This is a model clause for a shareholder's agreement addressing Right of First Refusal. If a shareholder wishes to sell shares, the company will be given notice and has the right to buy the shares during a certain limited time period. Adapt to fit your circumstances.

The Maryland Right of First Refusal Clause for Shareholders' Agreement is an essential provision that governs the transfer of shares in a Maryland corporation. This clause grants existing shareholders the primary opportunity to purchase shares before they are offered to third parties, ensuring that the ownership remains within the current shareholder base. In Maryland, there are different types of Right of First Refusal Clauses that can be included in a Shareholders' Agreement. These include the Preemptive Right of First Refusal, Right of First Offer, and the Co-Sale Right of First Refusal. The Preemptive Right of First Refusal empowers existing shareholders to purchase a pro rata portion of any new shares issued by the corporation.
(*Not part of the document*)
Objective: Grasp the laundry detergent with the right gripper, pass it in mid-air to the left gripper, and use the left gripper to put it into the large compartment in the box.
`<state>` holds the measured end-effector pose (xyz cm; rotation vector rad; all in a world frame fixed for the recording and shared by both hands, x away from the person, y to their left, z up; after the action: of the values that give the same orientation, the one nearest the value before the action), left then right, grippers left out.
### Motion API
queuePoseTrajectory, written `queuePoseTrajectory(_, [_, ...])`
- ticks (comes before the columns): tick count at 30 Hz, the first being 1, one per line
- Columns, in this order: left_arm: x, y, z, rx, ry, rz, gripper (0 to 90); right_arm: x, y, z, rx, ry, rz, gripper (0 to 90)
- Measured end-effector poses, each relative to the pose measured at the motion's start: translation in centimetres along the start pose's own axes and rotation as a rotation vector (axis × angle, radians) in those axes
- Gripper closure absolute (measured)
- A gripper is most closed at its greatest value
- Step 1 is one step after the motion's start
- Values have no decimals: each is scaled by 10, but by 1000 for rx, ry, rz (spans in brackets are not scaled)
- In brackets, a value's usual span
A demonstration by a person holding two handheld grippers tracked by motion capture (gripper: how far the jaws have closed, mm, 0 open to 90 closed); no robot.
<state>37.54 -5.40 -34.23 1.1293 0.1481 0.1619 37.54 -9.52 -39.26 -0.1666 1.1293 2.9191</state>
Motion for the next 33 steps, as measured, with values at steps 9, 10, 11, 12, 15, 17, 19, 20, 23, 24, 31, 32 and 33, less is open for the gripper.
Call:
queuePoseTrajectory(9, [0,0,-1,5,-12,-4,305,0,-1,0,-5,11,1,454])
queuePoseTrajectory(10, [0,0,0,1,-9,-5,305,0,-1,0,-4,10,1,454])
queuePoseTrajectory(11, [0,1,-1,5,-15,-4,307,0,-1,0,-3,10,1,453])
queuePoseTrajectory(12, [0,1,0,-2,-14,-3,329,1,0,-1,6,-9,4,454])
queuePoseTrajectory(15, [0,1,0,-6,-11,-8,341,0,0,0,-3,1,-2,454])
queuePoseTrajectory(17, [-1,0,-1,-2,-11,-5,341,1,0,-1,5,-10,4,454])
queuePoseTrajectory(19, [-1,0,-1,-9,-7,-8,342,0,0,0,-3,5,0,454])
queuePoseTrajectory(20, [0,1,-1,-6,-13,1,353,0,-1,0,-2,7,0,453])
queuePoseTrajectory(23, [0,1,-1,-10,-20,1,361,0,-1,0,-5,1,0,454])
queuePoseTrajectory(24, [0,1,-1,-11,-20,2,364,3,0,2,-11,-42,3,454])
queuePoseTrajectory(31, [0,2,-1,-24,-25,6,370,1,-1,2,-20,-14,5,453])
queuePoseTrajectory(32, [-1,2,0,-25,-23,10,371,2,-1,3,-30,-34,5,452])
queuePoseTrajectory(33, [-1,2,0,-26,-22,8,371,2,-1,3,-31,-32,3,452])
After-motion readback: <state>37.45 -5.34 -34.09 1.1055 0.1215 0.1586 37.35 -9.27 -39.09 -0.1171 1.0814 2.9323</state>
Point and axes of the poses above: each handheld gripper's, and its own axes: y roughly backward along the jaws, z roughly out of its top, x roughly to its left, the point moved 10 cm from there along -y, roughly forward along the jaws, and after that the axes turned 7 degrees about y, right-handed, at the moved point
This allows shareholders to maintain their current ownership percentage and protects them from potential dilution caused by the issuance of additional shares. The Right of First Offer grants existing shareholders the initial opportunity to purchase shares that a shareholder intends to sell. The shareholder looking to sell must first provide a formal offer to the other shareholders, who then have the right to accept or decline the offer. This clause ensures that shareholders have an opportunity to maintain their ownership interests by giving them the first chance to acquire any offered shares. The Co-Sale Right of First Refusal, also known as the Tag-Along Right, gives minority shareholders the right to join in the sale and transfer of shares when a majority shareholder intends to sell their stake to a third party. The minority shareholder can then sell their shares on the same terms and conditions as offered to the majority shareholder. This clause protects minority shareholders from being left behind during a significant ownership change and enables them to maintain their proportional ownership. It is important to note that each type of Maryland Right of First Refusal Clause may have specific provisions and nuances, which can vary depending on the shareholders' agreement and the specific requirements of the corporation. These clauses are often included to protect the interests of shareholders and maintain stability within the ownership structure of a Maryland corporation.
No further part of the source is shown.